▸ **What you need to do**
Repeat the data exactly as it stands.

▸ **Supplied information**
——————

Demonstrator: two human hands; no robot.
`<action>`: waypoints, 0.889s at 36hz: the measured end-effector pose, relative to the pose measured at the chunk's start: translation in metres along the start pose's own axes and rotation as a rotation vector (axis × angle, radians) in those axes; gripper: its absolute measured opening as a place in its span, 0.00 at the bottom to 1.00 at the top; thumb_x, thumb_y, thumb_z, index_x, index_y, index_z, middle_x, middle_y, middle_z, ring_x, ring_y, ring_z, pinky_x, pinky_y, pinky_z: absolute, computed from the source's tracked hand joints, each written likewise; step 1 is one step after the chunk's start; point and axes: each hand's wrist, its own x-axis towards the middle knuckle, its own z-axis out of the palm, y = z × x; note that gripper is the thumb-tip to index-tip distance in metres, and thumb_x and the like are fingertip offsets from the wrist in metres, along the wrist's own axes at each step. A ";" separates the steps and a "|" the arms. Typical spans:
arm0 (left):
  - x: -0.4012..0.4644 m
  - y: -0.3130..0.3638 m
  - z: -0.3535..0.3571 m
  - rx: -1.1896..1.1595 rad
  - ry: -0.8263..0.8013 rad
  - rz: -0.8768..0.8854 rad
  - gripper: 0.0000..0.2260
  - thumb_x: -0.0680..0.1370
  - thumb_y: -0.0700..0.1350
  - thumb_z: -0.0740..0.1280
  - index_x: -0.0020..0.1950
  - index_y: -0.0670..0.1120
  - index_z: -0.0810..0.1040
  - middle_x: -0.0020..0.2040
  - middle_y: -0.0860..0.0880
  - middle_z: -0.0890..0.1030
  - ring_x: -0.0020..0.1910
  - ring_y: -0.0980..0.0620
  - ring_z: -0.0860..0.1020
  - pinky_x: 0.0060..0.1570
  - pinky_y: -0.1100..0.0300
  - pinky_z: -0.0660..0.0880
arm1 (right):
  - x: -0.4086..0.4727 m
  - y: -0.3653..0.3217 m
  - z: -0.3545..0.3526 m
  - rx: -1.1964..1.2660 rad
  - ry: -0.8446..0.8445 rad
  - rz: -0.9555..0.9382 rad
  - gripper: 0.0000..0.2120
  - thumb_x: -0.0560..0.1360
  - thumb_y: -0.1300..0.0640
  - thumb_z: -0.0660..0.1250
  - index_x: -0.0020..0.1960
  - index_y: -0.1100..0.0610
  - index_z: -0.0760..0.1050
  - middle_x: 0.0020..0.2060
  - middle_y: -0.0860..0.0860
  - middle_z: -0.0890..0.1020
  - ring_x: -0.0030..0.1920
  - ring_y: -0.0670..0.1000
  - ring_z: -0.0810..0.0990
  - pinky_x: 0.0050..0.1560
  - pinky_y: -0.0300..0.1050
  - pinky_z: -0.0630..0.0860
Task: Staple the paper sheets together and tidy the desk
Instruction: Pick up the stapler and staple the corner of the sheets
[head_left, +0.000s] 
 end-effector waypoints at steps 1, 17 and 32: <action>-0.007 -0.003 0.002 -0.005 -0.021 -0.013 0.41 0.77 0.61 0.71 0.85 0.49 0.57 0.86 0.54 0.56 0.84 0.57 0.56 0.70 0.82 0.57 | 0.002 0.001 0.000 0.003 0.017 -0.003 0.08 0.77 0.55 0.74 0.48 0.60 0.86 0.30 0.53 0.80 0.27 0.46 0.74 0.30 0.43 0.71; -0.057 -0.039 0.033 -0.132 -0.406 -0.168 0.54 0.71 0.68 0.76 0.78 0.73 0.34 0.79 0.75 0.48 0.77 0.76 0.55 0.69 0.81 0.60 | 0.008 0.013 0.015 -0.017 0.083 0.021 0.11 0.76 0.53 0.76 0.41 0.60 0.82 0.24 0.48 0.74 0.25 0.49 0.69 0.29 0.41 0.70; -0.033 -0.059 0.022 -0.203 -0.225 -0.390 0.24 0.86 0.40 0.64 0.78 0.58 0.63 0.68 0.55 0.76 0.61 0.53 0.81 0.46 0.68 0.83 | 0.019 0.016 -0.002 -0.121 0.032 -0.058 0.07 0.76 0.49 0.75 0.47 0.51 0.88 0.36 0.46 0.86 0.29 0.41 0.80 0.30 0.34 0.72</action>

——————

▸ **Worked solution**
Demonstrator: two human hands; no robot.
`<action>`: waypoints, 0.889s at 36hz: the measured end-effector pose, relative to the pose measured at the chunk's start: translation in metres along the start pose's own axes and rotation as a rotation vector (axis × angle, radians) in those axes; gripper: its absolute measured opening as a place in its span, 0.00 at the bottom to 1.00 at the top; thumb_x, thumb_y, thumb_z, index_x, index_y, index_z, middle_x, middle_y, middle_z, ring_x, ring_y, ring_z, pinky_x, pinky_y, pinky_z: absolute, computed from the source's tracked hand joints, each written likewise; step 1 is one step after the chunk's start; point and axes: each hand's wrist, its own x-axis towards the middle knuckle, its own z-axis out of the palm, y = z × x; note that gripper is the thumb-tip to index-tip distance in metres, and thumb_x and the like are fingertip offsets from the wrist in metres, along the wrist's own axes at each step. A ";" separates the steps and a "|" the arms. Typical spans:
arm0 (left):
  - x: -0.4012..0.4644 m
  - y: -0.3130..0.3638 m
  - z: -0.3535..0.3571 m
  - rx: -1.1896..1.1595 rad
  - ry: -0.8263..0.8013 rad
  - rz: -0.8768..0.8854 rad
  - gripper: 0.0000..0.2260
  - thumb_x: -0.0680..0.1370
  - thumb_y: -0.0700..0.1350
  - thumb_z: -0.0740..0.1280
  - index_x: -0.0020..0.1950
  - index_y: -0.0670..0.1120
  - index_z: -0.0810..0.1040
  - middle_x: -0.0020..0.2040
  - middle_y: -0.0860..0.0880
  - middle_z: -0.0890..0.1030
  - ring_x: -0.0020..0.1910
  - ring_y: -0.0980..0.0620
  - ring_z: -0.0860..0.1020
  - pinky_x: 0.0060..0.1570
  - pinky_y: -0.1100..0.0300
  - pinky_z: -0.0660..0.0880
arm1 (right):
  - x: -0.4086..0.4727 m
  - y: -0.3653..0.3217 m
  - z: -0.3545..0.3526 m
  - rx: -1.1964..1.2660 rad
  - ry: -0.8446..0.8445 rad
  - rz: -0.9555..0.9382 rad
  - gripper: 0.0000..0.2120
  - thumb_x: -0.0560..0.1360
  - thumb_y: -0.1300..0.0640
  - thumb_z: -0.0660..0.1250
  - index_x: -0.0020..0.1960
  - index_y: -0.1100..0.0610
  - index_z: -0.0760..0.1050
  - middle_x: 0.0020..0.2060
  - middle_y: -0.0860..0.0860
  - middle_z: -0.0890..0.1020
  - ring_x: -0.0030..0.1920
  - ring_y: -0.0670..0.1000
  - ring_z: -0.0810..0.0990
  - pinky_x: 0.0050..0.1560
  - pinky_y: -0.0300..0.1050
  - pinky_z: -0.0630..0.0860
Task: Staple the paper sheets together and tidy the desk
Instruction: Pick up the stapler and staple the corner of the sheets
[head_left, +0.000s] 
 end-effector waypoints at steps 1, 17 and 32: <action>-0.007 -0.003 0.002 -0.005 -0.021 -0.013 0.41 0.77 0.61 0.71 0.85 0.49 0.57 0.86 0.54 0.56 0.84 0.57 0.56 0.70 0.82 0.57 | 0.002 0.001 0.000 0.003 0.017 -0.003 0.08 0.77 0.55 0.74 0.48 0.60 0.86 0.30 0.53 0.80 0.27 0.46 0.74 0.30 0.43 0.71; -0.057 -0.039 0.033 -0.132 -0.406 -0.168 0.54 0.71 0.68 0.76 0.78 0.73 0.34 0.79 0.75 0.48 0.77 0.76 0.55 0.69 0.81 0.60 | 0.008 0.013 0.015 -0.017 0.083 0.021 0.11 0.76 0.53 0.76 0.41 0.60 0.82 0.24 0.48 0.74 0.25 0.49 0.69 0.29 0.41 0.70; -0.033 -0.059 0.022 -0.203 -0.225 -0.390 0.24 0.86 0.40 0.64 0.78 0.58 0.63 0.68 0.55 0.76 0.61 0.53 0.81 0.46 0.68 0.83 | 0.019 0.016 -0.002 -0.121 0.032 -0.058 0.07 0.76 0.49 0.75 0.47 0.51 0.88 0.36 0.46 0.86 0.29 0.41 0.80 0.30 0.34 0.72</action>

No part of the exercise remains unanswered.